◆ **DIRECTIONS FOR THIS TASK**:
Repeat the data exactly, leaving out any image.

◆ **DATA SEGMENT**:
################

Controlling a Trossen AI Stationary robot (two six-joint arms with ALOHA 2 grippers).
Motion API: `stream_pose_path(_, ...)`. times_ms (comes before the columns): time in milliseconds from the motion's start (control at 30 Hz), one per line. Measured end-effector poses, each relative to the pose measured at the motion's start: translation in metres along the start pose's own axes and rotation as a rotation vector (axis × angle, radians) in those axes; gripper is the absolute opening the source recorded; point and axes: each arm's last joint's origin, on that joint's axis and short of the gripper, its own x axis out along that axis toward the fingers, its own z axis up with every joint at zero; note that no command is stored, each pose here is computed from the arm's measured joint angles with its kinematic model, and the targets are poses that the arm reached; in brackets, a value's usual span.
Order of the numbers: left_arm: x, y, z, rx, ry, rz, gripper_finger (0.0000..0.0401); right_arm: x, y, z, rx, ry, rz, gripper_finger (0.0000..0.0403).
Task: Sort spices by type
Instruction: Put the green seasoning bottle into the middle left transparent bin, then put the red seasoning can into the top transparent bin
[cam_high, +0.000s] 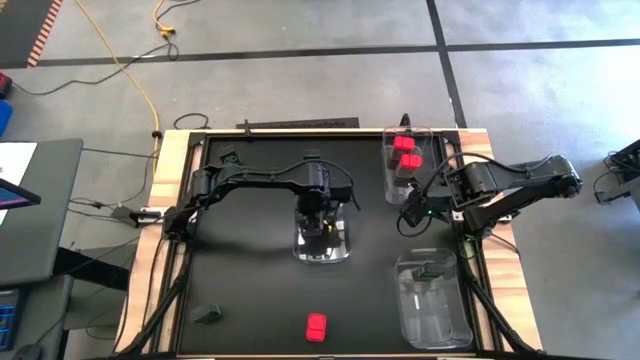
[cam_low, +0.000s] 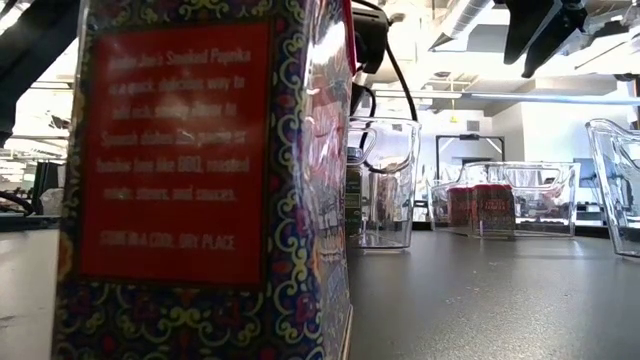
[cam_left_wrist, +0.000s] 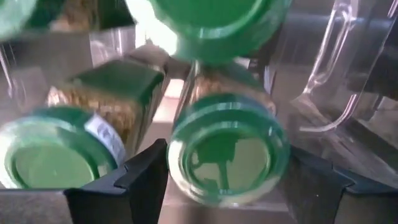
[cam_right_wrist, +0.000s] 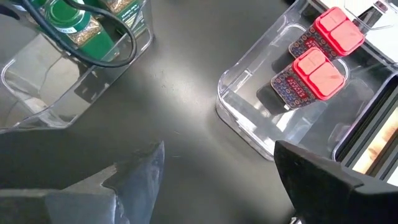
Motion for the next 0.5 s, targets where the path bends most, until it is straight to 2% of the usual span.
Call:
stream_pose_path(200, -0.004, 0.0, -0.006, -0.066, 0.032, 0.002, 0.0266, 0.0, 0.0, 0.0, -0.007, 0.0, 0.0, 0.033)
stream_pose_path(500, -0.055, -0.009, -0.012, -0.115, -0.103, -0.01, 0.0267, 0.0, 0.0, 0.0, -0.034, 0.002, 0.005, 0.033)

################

◆ **EXERCISE OUTPUT**:
Controlling a Trossen AI Stationary robot (two six-joint arms with ALOHA 2 grippers).
Motion API: `stream_pose_path(_, ...)`. times_ms (comes before the columns): time in milliseconds from the motion's start (control at 30 Hz), one per line. Measured end-effector poses, each relative to the pose measured at the motion's start: translation in metres along the start pose's own axes and rotation as a rotation vector (axis × angle, radians) in those axes; gripper is the absolute opening the source recorded; point and axes: each arm's last joint's origin, on that joint's axis and short of the gripper, its own x axis out along that axis toward the fingers, its own z axis up with every joint at zero; note that no command is stored, each pose here is computed from the arm's measured joint angles with its kinematic model, and the targets are poses that the arm reached; in brackets, a value's usual span.
Order of the numbers: left_arm: x, y, z, rx, ry, rz, gripper_finger (0.0000..0.0401); right_arm: x, y, z, rx, ry, rz, gripper_finger (0.0000..0.0403).
Task: Sort spices by type
Instruction: Put the green seasoning bottle into the middle left transparent bin, then put the red seasoning can into the top transparent bin
[cam_high, +0.000s] 
[cam_low, +0.000s] 
[cam_left_wrist, +0.000s] 
[cam_right_wrist, +0.000s] 
Motion for the next 0.5 s, targets where the path bends most, until it is straight to 2% of the usual span.
Call:
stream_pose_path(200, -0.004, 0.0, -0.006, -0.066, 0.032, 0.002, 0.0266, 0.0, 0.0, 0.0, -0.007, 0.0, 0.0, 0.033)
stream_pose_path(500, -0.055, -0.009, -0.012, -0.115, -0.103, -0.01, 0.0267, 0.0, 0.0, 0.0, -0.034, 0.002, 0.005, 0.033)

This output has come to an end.